Least Accepted — CRISPR for Eye Color, Hair Color, Skin Color, Height

The survey revealed an overwhelming disapproval for using CRISPR to alter eye color, hair color, skin color, or height potential of embryos; only 6-9% of respondents find it acceptable, with skin color being the least acceptable trait to alter.

IQ /Intelligence

Next is intelligence. The possibility of modifying the potential for IQ or intelligence through CRISPR or other gene modification techniques may be far-fetched right now, given that there are a multitude of genes responsible for an individual’s intelligence.

Still, U.S. adults aren’t exactly cozying up to the idea. However, they are about twice as likely to be okay with modifying intelligence than they are with modifying hair color, eye color, or height.

Addiction and Obesity

Addiction and obesity are two conditions that researchers are linking to genes. On average, about one-quarter of U.S. adults surveyed feel that it would be acceptable to curtail addiction and obesity through CRISPR modification. While that is not an insignificant percentage for such a nascent technology, it is far less accepted than using the technology to fight disease and genetic defects as listed above.

Even so, it’s likely that the higher rate of acceptance for addiction taps into troubling concerns over the sharp rise in opioid-related deaths in the U.S., which may be fueling the drop in life span recently reported by the CDC.

Gender

Then, there’s gender. In a separate survey of 963 U.S. adults, CivicScience looked at the ability to alter an embryo’s gender through gene modification, finding that only 16% were open to the idea. 

Demographic Highlights

When it comes to acceptance of embryo modification via CRISPR, who’s behind the numbers? The study revealed a few key trends among the population.

  • Women are less accepting than men. Looking at overall acceptance, the survey indicates that women are slightly more likely than men to think that any and all types of embryo modification addressed in the survey are unacceptable.

  • Young people are much more likely to be accepting. Check out the bar chart below, and it’s clear that young adults (who happen to fall under the Millennial category) are the most open to the possibility of using CRISPR to modify genes in embryos. A solid 62% of both 18-24 and 25-29 year-olds and 60% of 30-34-year-olds agree that it’s acceptable in some form, compared to 41-42 % of those 55 and older.

  • Parents are less accepting. While greater acceptance among young adults may relate to a higher adoption rate of new technologies in general, parental status figures into it as well. As a whole, parents of all age groups show to be less accepting than non-parents. That includes Millennial parents, too.

Looking Ahead

The concept of “designer babies” is nothing new. While largely focused on genetic disease, new screening technologies already offer the 1-2% of American parents undergoing in-vitro fertilization (IVF) greater ability to select embryos with certain genes. Some celebrities have been in the public eye for choosing their baby’s gender through IVF.

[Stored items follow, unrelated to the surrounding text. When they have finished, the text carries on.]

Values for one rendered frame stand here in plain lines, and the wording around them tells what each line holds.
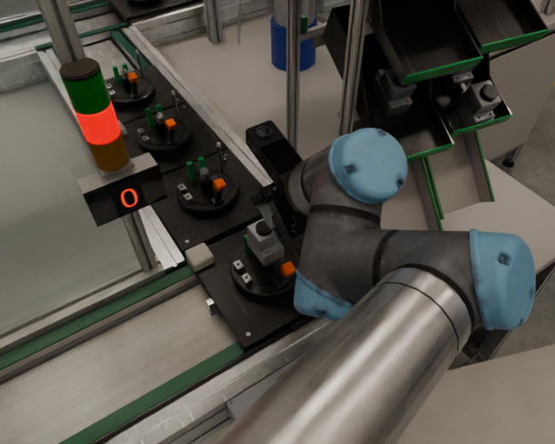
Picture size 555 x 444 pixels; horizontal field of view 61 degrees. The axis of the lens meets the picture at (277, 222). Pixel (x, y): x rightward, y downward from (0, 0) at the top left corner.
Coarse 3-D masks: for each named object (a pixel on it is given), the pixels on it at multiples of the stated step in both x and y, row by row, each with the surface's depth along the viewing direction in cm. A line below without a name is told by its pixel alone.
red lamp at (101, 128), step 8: (112, 104) 65; (104, 112) 63; (112, 112) 64; (80, 120) 63; (88, 120) 62; (96, 120) 63; (104, 120) 63; (112, 120) 64; (88, 128) 64; (96, 128) 64; (104, 128) 64; (112, 128) 65; (88, 136) 65; (96, 136) 64; (104, 136) 65; (112, 136) 66
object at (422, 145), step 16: (336, 16) 79; (336, 32) 81; (336, 48) 83; (368, 48) 87; (336, 64) 85; (368, 64) 86; (384, 64) 86; (368, 80) 85; (368, 96) 84; (416, 96) 85; (368, 112) 82; (416, 112) 84; (432, 112) 83; (384, 128) 82; (400, 128) 82; (416, 128) 83; (432, 128) 83; (400, 144) 81; (416, 144) 82; (432, 144) 82; (448, 144) 80
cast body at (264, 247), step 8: (256, 224) 83; (264, 224) 83; (248, 232) 84; (256, 232) 83; (264, 232) 82; (272, 232) 83; (248, 240) 87; (256, 240) 82; (264, 240) 82; (272, 240) 83; (256, 248) 85; (264, 248) 84; (272, 248) 84; (280, 248) 84; (256, 256) 87; (264, 256) 83; (272, 256) 84; (280, 256) 86; (264, 264) 85
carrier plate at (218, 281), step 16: (224, 240) 98; (240, 240) 98; (288, 240) 98; (224, 256) 95; (208, 272) 92; (224, 272) 92; (208, 288) 90; (224, 288) 90; (224, 304) 88; (240, 304) 88; (256, 304) 87; (272, 304) 87; (288, 304) 87; (224, 320) 87; (240, 320) 85; (256, 320) 85; (272, 320) 85; (288, 320) 85; (240, 336) 83; (256, 336) 83; (272, 336) 85
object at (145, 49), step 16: (128, 48) 157; (144, 48) 154; (112, 64) 156; (128, 64) 156; (144, 64) 150; (160, 64) 149; (176, 80) 142; (192, 96) 135; (208, 112) 130; (224, 128) 125; (240, 144) 120; (240, 160) 116; (256, 160) 116; (256, 176) 112; (144, 208) 106; (144, 224) 103; (160, 224) 103; (160, 240) 100; (160, 256) 97; (176, 256) 97

Based on the result of past studies, it’s likely that concerns with CRISPR modification seen in the survey also echo similar concerns with IVF. The public is much more accepting of using the technology in combating disease than in enhancement or gender selection.

However, CRISPR’s radically different and more direct approach to genetic optimization brings with it uncharted territory and a host of unknowns that likely feed into acceptance rates. Some researchers say that the idea of enhancing babies using CRISPR is unrealistic due to the sheer number of genes that code for things like intelligence or height. Many warn of potential repercussions that could come with editing embryos to prevent diseases at this stage in the technology’s development.

With a rapidly growing market expected to triple in value by 2023, the race is on to figure out policies and regulations surrounding CRISPR — a place where public perception could play a powerful role.